Directed, written by Ivan Cherkelov. Camera (color/B&W), Emil Hristov; editor , Ognyan Ivanov; music, Assen Avramov; art directors, Georgi Todorov, Svetlana Bonnet. Reviewed at Berlin Film Festival (Forum), Feb. 17, 2000. Original title: Stakleni topcheta. Running time: 100 MIN.
With: Ivan Ivanov, Jana Karaivanova, Rumen Traikov, Georgi Cherkelov.
Relentlessly inventive and bracingly complex, “Glass Marbles” is also determinedly oblique and demanding of even the most sympathetic auds. Philosophical tale of three men and a woman adrift in contempo Bulgaria may speak to local auds but will have a tough time rolling beyond smorgasbord fests and regional tube sales.
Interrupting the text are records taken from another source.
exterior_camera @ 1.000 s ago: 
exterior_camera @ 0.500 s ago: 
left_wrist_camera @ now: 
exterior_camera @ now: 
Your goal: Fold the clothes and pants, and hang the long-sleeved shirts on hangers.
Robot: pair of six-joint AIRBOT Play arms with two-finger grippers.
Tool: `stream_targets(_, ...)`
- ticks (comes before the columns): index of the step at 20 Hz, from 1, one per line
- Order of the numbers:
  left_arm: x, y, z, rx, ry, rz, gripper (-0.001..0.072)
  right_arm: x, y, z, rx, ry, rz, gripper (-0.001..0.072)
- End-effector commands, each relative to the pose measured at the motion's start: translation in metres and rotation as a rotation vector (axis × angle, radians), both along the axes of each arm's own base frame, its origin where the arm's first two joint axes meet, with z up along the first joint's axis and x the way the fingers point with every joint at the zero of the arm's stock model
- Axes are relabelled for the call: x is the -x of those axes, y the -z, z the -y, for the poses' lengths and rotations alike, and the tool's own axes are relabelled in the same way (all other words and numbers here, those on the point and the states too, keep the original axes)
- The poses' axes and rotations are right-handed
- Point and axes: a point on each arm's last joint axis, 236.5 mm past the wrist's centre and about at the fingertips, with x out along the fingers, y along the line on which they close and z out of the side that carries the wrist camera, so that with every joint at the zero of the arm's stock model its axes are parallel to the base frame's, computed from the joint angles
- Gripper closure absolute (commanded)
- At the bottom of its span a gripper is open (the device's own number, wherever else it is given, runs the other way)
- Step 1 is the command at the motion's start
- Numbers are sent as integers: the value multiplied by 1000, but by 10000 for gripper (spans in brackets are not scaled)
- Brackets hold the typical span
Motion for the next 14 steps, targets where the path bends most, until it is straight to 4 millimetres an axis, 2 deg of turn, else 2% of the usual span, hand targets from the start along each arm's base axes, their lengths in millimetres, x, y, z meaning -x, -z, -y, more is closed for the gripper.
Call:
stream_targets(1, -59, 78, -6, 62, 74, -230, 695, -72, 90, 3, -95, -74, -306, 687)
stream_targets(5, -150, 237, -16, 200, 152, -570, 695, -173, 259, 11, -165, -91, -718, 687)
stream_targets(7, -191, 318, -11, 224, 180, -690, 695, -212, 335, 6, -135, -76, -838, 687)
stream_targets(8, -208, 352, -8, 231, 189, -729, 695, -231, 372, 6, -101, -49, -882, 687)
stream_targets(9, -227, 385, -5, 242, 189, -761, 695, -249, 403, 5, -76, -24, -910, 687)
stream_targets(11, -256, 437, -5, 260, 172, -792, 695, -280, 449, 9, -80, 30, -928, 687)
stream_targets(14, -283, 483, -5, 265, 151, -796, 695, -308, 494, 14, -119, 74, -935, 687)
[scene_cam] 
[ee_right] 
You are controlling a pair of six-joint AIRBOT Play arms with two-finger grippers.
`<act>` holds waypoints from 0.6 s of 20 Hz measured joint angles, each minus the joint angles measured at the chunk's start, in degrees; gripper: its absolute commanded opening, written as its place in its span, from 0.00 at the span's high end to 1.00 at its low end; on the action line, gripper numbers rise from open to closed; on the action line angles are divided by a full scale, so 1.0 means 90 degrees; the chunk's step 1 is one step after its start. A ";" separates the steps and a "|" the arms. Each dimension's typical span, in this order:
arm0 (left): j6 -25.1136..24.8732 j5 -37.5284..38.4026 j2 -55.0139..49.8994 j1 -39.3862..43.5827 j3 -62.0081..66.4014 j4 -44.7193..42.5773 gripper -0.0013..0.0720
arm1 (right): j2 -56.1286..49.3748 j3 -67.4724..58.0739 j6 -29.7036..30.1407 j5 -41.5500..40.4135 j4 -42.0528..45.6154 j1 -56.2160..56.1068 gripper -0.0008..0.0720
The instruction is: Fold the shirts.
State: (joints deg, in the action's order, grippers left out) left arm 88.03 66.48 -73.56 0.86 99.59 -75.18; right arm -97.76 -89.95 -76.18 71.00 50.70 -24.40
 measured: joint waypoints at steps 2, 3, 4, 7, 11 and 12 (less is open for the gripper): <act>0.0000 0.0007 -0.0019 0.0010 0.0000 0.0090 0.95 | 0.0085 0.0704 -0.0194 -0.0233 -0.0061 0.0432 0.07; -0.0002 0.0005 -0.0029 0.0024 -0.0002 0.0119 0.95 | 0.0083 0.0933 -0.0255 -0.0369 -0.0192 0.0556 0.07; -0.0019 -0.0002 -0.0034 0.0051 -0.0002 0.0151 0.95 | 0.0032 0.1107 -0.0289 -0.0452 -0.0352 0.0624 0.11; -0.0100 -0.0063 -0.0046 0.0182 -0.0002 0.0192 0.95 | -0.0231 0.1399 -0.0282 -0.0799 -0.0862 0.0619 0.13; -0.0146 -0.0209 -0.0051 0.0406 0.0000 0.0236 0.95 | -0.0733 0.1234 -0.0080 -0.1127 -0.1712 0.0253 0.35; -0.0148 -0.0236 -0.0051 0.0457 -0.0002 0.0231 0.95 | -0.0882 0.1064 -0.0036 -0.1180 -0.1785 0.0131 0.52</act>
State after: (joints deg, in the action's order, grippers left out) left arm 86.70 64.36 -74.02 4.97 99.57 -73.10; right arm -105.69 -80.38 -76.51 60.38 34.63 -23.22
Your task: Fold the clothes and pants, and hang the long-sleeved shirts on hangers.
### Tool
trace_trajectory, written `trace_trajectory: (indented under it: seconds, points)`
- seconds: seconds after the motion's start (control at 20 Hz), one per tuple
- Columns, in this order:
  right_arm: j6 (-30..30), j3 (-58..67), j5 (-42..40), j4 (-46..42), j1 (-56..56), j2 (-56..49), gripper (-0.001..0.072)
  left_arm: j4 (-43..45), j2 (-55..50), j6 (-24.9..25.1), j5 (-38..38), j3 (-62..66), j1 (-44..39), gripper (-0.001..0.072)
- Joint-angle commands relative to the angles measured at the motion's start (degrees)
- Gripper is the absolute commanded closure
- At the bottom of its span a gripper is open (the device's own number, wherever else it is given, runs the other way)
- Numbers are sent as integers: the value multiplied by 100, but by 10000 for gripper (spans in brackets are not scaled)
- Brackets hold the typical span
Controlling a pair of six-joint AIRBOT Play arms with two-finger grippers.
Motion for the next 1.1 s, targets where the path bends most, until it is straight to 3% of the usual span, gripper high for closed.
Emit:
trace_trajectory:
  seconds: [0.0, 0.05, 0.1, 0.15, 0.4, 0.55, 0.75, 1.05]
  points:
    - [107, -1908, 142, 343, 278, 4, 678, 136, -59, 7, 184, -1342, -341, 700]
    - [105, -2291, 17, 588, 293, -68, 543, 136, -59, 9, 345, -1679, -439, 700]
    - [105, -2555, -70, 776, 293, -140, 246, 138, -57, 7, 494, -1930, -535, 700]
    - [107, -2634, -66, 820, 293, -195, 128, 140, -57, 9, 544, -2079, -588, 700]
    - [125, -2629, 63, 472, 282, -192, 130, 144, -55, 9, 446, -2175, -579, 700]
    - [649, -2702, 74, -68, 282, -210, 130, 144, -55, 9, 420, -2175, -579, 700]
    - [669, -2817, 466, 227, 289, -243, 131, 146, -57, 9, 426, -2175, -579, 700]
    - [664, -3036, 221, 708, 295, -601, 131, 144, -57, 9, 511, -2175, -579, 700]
After a night of waiting among stacked cans of contraband cheese, Patzo and Chico engage in a game of brinkmanship involving a car alarm that gets one of them killed. Meanwhile, Albena has decided to leave her husband, Filip, and their stylish home, only to return a year later after her relationship with Patzo crumbles. Visual metaphor of marbles, used as ballast in embalming procedures, is meant to represent the hollowness of life sans spirituality, per helmer Ivan Cherkelov, who made his third Berlin Forum appearance in just over a decade and claims pic “speaks to people who are unhappy in their lives.” Emil Hristov’s ace lensing is an immense help in achieving that goal, but pic is ultimately impeded by an allegorical visual language that’s as detailed yet inscrutable as hieroglyphics.